(Data excerpts)
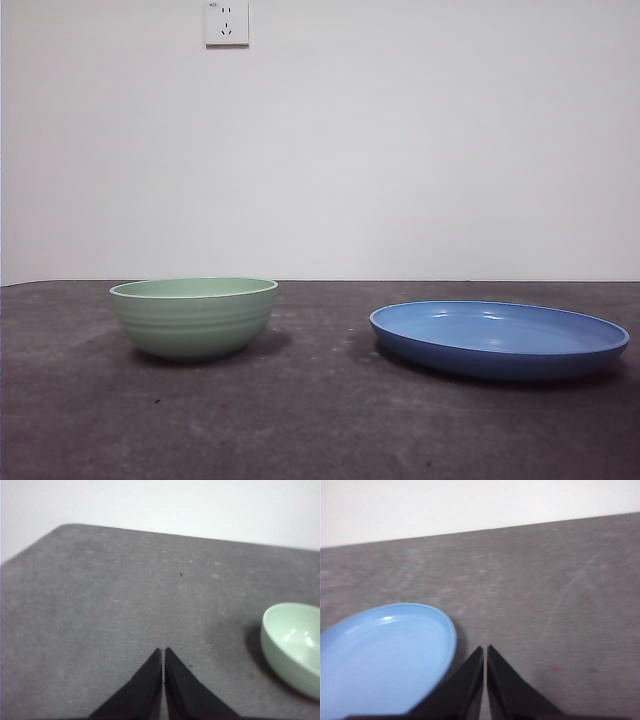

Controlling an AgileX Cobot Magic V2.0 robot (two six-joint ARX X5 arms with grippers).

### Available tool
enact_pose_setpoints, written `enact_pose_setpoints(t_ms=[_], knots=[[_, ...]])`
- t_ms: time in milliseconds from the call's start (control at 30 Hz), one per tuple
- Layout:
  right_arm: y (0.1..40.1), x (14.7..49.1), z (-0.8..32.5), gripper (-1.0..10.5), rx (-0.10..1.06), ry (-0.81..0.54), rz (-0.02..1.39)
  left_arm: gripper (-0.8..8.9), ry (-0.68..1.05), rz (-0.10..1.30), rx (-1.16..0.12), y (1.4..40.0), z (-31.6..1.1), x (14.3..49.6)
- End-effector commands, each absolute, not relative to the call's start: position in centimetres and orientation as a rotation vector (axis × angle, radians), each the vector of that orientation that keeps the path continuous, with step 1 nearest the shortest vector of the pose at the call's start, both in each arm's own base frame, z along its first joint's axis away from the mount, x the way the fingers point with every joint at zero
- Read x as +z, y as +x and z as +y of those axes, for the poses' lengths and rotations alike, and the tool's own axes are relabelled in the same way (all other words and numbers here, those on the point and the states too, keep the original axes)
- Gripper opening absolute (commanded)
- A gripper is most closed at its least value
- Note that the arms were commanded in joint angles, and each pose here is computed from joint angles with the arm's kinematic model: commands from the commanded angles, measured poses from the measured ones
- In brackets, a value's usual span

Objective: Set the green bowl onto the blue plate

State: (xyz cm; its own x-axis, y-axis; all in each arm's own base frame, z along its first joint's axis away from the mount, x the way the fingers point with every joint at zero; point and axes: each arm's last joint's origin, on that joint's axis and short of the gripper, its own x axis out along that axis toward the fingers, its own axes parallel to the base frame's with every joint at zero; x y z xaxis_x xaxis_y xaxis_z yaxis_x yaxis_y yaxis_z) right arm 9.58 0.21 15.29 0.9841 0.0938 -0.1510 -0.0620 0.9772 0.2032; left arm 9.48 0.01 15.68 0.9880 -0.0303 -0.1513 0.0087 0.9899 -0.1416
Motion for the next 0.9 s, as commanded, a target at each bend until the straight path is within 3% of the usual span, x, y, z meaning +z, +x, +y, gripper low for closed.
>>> enact_pose_setpoints(t_ms=[33,400,733,900], knots=[[9.6,15.2,0.3,0.1,0.112,0.275,0.165,0.07,-0.324,0.181,0.001,9.6,0.0,14.9],[9.4,16.1,0.5,0.1,0.160,0.358,0.150,0.08,-0.508,0.159,-0.030,9.4,-0.1,16.1],[7.8,22.3,0.5,0.1,0.185,0.357,-0.016,0.09,-0.533,0.130,-0.057,7.9,-0.2,21.3],[6.7,25.7,0.5,0.1,0.180,0.350,-0.006,0.09,-0.471,0.159,-0.095,7.2,-0.3,24.7]])
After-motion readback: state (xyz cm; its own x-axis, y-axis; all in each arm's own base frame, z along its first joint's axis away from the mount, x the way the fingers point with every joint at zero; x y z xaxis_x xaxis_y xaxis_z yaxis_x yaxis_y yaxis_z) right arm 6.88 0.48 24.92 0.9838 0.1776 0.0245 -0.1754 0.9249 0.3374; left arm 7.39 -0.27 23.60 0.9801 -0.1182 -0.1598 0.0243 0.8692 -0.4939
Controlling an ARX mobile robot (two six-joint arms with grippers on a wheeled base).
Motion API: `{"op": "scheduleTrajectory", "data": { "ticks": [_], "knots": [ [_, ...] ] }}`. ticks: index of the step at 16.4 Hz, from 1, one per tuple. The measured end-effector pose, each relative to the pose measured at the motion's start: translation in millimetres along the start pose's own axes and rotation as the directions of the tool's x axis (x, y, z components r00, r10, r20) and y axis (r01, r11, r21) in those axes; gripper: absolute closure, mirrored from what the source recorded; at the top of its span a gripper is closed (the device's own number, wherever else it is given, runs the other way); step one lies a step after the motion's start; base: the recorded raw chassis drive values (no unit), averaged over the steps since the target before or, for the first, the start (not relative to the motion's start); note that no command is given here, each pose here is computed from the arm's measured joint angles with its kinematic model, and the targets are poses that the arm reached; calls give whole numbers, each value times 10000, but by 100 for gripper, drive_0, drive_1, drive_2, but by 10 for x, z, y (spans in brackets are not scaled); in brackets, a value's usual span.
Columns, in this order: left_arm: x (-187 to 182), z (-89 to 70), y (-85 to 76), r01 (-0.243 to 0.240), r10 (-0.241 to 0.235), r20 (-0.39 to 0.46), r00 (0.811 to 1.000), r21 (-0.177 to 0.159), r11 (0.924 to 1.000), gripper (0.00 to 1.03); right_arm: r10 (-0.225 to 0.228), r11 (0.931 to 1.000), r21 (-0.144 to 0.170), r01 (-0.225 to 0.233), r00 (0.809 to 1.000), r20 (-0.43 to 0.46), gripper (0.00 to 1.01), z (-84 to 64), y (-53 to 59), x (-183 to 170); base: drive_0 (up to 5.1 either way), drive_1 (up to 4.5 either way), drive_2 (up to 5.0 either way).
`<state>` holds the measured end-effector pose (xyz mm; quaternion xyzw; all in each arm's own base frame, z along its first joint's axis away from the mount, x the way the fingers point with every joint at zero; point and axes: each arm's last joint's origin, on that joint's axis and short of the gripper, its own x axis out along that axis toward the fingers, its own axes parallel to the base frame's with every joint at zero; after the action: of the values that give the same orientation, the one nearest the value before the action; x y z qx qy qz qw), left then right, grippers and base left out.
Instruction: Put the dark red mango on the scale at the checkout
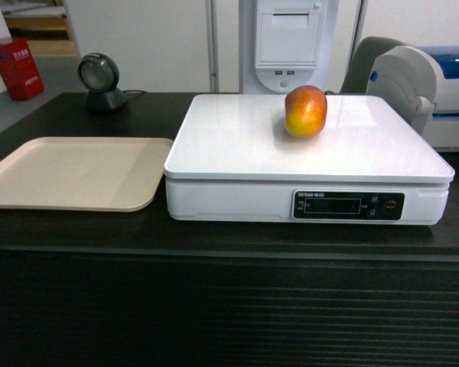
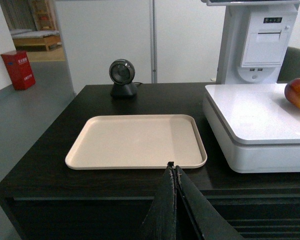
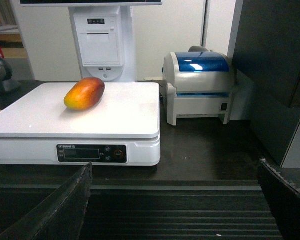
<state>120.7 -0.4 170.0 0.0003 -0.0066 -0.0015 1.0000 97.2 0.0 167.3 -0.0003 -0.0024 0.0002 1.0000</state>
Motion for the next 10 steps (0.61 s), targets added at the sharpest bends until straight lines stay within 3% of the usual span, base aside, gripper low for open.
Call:
{"op": "scheduleTrajectory", "data": {
  "ticks": [10],
  "knots": [
    [-124, -4, 0, -4, 4, -15, 10000, 0, 10000, 101, 0, 10000, 0, 0, 10000, 0, 3, 0, 0, 0, 0, 0, 0]
  ]
}}
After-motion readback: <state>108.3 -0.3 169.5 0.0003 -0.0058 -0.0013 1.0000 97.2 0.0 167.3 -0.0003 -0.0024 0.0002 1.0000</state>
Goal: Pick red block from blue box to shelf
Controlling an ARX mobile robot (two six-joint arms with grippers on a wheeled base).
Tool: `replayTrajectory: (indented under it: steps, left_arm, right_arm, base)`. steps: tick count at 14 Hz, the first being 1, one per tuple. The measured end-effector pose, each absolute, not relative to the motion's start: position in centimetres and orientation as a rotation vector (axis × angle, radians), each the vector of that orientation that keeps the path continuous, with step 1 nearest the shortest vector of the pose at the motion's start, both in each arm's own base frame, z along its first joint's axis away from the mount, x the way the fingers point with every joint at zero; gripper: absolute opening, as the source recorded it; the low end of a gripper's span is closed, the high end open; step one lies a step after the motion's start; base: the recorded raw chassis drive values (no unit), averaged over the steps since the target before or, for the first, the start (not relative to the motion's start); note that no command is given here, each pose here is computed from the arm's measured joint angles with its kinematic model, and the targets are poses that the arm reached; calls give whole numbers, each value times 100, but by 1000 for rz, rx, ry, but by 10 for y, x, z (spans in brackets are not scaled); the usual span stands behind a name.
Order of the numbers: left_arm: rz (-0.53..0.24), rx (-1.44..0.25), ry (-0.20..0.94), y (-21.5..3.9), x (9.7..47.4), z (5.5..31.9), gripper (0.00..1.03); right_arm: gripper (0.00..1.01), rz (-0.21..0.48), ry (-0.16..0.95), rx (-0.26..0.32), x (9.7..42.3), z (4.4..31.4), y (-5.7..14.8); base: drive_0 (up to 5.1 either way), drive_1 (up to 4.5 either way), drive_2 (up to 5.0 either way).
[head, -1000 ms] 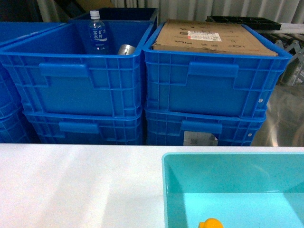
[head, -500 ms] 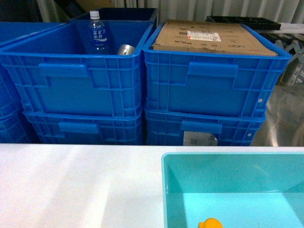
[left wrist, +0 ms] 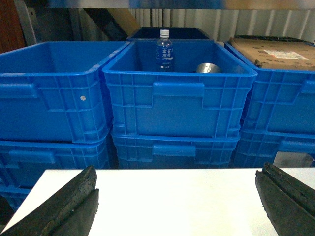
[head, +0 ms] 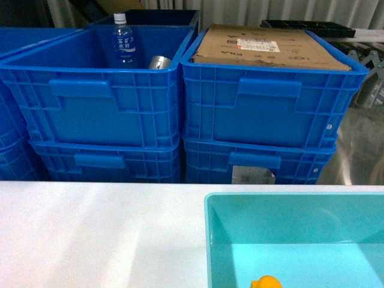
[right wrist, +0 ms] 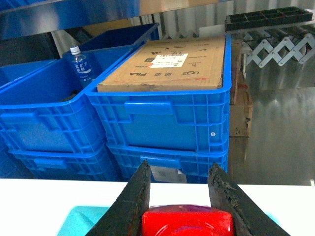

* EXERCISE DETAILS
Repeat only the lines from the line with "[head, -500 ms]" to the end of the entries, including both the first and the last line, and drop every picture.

* RESPONSE BOX
[head, -500 ms] 
[left wrist, +0 ms] 
[head, +0 ms] 
[right wrist, +0 ms] 

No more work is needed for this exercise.